What to do => Could you repeat the data word for word while skipping the pictures?

..........

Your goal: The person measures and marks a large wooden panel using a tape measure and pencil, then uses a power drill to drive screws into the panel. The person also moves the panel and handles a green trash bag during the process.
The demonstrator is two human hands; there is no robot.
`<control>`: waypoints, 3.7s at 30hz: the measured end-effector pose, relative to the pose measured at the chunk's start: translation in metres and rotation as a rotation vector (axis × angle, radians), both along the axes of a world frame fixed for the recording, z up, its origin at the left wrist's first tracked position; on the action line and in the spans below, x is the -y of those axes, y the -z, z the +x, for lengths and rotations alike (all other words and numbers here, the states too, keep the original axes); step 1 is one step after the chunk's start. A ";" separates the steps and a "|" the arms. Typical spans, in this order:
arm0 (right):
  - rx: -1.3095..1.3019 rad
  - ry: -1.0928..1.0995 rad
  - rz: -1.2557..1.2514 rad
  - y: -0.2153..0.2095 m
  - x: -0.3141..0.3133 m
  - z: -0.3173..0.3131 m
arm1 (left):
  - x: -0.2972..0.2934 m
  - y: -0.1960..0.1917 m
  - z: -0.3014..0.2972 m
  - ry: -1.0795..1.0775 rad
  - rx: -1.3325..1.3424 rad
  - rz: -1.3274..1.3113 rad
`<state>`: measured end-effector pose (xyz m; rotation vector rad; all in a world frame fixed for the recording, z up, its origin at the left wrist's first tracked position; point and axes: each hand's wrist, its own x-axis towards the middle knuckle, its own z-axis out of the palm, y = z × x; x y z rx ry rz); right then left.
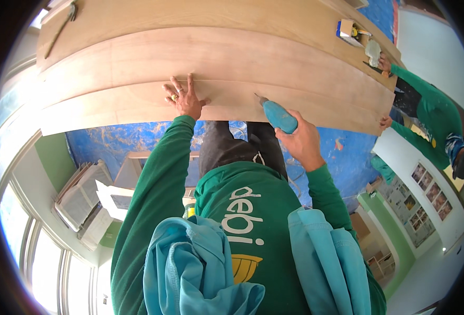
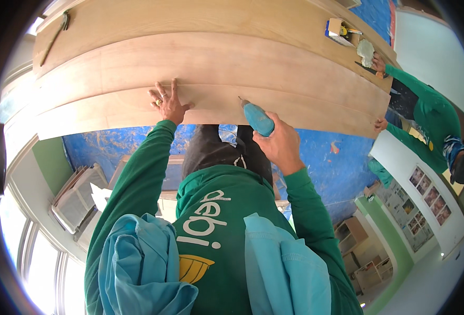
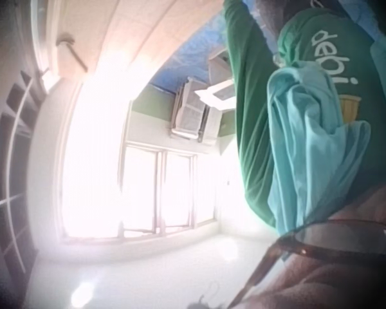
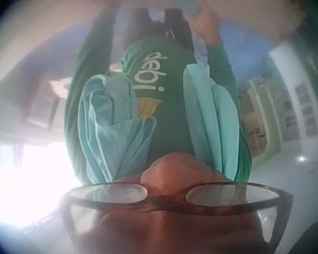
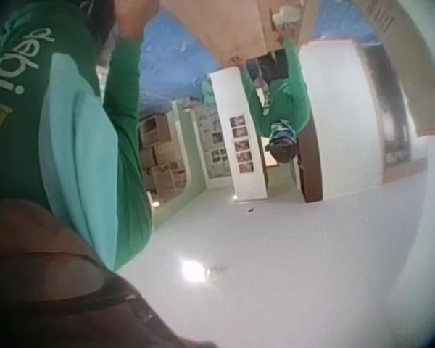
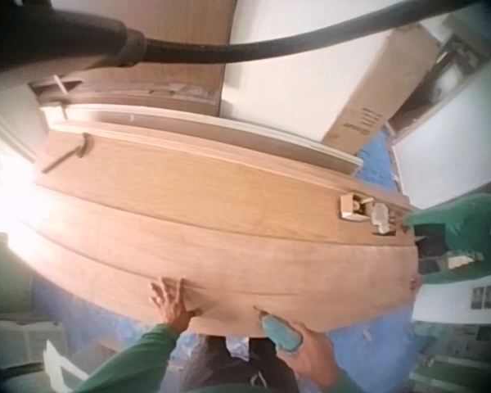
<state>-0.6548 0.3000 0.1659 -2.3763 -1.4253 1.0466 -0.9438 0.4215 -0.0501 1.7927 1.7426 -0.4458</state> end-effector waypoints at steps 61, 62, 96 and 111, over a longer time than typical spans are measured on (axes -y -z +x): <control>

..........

Expected output =>
Your goal: The person measures and marks a large wooden panel using a tape measure and pencil, then uses a power drill to drive screws into the panel. The person also moves the panel and handles a green trash bag during the process.
The demonstrator is two human hands; there is no robot.
`<control>`: waypoints, 3.7s at 30hz: the measured end-effector pose, relative to the pose measured at the chunk's start: translation in metres and rotation as a rotation vector (axis × angle, radians), both along the axes of a world frame fixed for the recording, z up, its origin at the left wrist's first tracked position; on the action line and in the spans below, x is the -y of those axes, y the -z, z the +x, for lengths and rotations alike (all other words and numbers here, the states too, keep the original axes); step 1 is one step after the chunk's start. A ";" separates the steps and a "|" the arms. Typical spans, in this order:
arm0 (right):
  - rx: -1.3095..1.3019 rad
  - ry: -1.0928..1.0995 rad
  - rz: -1.2557..1.2514 rad
  - y: -0.2153..0.2095 m
  - x: -0.3141..0.3133 m
  - z: -0.3173..0.3131 m
arm1 (left):
  - x: -0.2972..0.2934 m
  - y: -0.1960..0.1917 m
  - z: -0.3014..0.2972 m
  - ry: -1.0795..1.0775 rad
  - rx: -1.3325..1.3424 rad
  - rz: -1.3274..1.3113 rad
`<state>`: measured end-effector pose (xyz m; rotation vector rad; all in a world frame fixed for the recording, z up, its origin at the left wrist's first tracked position; point and axes: each hand's wrist, its own x-axis towards the middle knuckle, its own z-axis out of the palm, y = z × x; x y z rx ry rz); right then left.
<state>-0.6548 0.3000 0.1659 -2.3763 -1.4253 1.0466 -0.9438 0.4215 -0.0501 1.7927 1.7426 -0.4458</state> end-effector waypoints at steps 61, 62, 96 and 111, over a longer time than typical spans are measured on (axes -y -z +x): <control>

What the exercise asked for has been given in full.